The most stunning work in the exhibition, painter Bob Thompson’s “The Sacking” does not instantly conjure up notions of the auditory. Known as an influential painter to the mid-century New York jazz scene, Thompson influenced several musical greats. According to Corbett, Thelonious Monk kept a small painting of Thompson’s in his pocket as inspiration for his music. In this case Thompson’s painting is far from pocket-sized, the canvas is large and covered in long strokes of paint overlaid in vibrating reds and grays that resemble the style of El Greco, only slightly flatter and more abstract.
At places, the exhibition has so much work that it is a cacophony of painting, drawing, graphic design, multimedia, and even stained glass. Some small cartoonish paintings by a few musicians pale in comparison to work like that of Thompson’s. But my favorite parts are some of the subtleties of the exhibition. In the corner of the gallery, behind the rear wall hangs paper decoupages by Jody Williams. Appropriated magazine photographs of scenes titled “Georgia Skin” and “Muhammed Ali vs. Sonny Liston” are hand painted, finely cut out and then layered in a meticulous– if not puzzlingly perfect– manner that portray the photographs as bas reliefs.
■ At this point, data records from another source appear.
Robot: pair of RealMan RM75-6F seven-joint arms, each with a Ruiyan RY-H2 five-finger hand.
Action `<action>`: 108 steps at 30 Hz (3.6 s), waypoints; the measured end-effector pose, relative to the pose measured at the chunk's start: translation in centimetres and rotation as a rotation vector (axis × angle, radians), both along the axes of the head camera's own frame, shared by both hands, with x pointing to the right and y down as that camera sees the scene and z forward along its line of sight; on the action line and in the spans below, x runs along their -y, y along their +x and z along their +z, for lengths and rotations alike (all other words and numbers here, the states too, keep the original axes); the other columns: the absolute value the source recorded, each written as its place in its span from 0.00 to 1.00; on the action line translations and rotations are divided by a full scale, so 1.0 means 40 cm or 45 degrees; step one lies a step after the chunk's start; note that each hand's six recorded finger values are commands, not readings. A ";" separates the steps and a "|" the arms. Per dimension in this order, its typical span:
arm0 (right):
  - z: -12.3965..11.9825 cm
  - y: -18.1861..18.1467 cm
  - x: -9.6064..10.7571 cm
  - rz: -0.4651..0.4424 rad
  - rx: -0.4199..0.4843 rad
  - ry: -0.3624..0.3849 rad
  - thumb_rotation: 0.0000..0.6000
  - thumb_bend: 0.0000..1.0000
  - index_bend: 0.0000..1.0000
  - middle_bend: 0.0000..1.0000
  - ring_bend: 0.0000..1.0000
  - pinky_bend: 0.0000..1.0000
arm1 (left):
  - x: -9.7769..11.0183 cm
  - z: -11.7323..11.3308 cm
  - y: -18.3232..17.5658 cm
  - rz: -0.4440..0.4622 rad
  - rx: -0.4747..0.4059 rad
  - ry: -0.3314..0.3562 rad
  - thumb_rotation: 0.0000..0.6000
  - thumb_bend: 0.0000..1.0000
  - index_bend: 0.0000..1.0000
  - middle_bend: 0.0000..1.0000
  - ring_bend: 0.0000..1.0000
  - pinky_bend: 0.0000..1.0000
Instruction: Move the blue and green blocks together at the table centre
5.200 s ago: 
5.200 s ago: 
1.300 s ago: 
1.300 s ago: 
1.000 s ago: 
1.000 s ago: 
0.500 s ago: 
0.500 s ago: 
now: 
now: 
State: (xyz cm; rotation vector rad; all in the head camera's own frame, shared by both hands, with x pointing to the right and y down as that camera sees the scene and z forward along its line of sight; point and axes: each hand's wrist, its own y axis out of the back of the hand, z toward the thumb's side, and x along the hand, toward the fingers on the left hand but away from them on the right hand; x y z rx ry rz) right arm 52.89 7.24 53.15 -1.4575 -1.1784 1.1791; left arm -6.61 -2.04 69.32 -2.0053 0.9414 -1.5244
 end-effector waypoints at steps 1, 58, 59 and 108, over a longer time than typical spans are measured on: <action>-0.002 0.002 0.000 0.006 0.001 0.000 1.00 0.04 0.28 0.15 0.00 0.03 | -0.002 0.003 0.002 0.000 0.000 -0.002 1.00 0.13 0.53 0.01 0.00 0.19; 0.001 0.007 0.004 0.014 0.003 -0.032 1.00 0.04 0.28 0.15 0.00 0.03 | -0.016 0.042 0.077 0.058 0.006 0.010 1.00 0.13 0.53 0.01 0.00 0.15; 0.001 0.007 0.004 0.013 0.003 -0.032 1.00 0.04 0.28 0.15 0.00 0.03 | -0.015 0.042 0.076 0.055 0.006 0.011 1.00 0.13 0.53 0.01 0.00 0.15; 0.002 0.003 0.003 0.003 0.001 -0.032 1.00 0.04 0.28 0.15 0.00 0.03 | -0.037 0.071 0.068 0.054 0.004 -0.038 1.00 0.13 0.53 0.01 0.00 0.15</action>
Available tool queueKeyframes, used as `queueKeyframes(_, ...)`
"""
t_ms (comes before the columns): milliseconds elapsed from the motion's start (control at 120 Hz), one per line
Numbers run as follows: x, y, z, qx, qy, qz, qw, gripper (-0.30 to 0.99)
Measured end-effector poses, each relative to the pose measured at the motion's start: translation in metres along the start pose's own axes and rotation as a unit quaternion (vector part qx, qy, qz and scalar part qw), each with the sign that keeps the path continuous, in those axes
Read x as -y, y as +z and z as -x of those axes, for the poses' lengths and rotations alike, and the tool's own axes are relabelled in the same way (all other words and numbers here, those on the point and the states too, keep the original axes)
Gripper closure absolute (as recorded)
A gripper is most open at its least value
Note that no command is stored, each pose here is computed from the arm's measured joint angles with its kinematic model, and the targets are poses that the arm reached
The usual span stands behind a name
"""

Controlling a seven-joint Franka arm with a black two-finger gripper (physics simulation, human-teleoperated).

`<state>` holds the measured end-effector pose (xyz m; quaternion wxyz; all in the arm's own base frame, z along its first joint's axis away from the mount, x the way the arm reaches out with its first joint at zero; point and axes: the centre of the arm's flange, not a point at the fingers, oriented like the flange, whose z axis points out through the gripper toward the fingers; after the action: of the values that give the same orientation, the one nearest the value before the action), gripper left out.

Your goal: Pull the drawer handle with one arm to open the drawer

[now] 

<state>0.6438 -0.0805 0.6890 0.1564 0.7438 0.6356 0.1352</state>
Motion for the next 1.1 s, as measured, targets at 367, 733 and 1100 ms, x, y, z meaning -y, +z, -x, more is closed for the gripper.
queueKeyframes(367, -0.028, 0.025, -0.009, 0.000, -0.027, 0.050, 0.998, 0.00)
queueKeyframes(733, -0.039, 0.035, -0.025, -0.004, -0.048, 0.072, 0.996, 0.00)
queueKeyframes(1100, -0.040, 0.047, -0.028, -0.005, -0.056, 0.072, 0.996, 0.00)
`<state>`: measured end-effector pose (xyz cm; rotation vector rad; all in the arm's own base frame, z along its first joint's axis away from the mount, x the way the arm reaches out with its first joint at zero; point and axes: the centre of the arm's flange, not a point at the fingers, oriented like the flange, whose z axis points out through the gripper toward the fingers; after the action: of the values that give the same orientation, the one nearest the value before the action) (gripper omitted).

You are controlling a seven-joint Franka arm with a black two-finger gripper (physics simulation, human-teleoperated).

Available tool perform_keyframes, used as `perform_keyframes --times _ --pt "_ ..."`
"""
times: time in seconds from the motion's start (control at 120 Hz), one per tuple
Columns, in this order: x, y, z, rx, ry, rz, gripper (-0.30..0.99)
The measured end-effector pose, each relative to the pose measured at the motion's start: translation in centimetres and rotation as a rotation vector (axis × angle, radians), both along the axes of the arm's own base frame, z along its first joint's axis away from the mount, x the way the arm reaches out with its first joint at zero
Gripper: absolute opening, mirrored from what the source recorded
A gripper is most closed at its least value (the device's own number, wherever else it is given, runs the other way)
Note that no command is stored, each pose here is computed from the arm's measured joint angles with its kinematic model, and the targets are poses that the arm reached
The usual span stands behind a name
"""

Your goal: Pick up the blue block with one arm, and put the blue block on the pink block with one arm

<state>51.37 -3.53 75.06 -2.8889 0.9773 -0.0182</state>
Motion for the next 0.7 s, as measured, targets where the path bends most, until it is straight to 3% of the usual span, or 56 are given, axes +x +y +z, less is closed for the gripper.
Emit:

Also delightful is Eddie Balchowsky’s small, mysterious painting “(deer/face)” and the sharp yet depthless space of Hal Rammel’s collaged pin-hole photographs.
In addition to the fifty-something artworks in Eye & Ear, a CD is offered as accompaniment to the exhibition. But, instead of a musical addition to the 2- and 3-D work, the CD presents a new juncture between the optic and sonic: The tracks are surprisingly visual. The first piece joins Michael Snow’s piano and the clarinet of Pee Wee Russell–who, according to Corbett, was so drunk in the recording session, he had to play while lying down. The never released track joins seven others, including Sun Ra’s naked voiced rendition of “I Don’t Believe in Love,” and Hal Rammel’s sound-scape recorded in Wisconsin. The latter seems to throw the listener into a lucid, yet non-linear narrative that is similar to viewing one of Rammel’s layered pin-hole photographs.
The CD, along with film screening and live performances in correlation with the show, make Eye & Ear a forum for ideas on the juncture of music and art.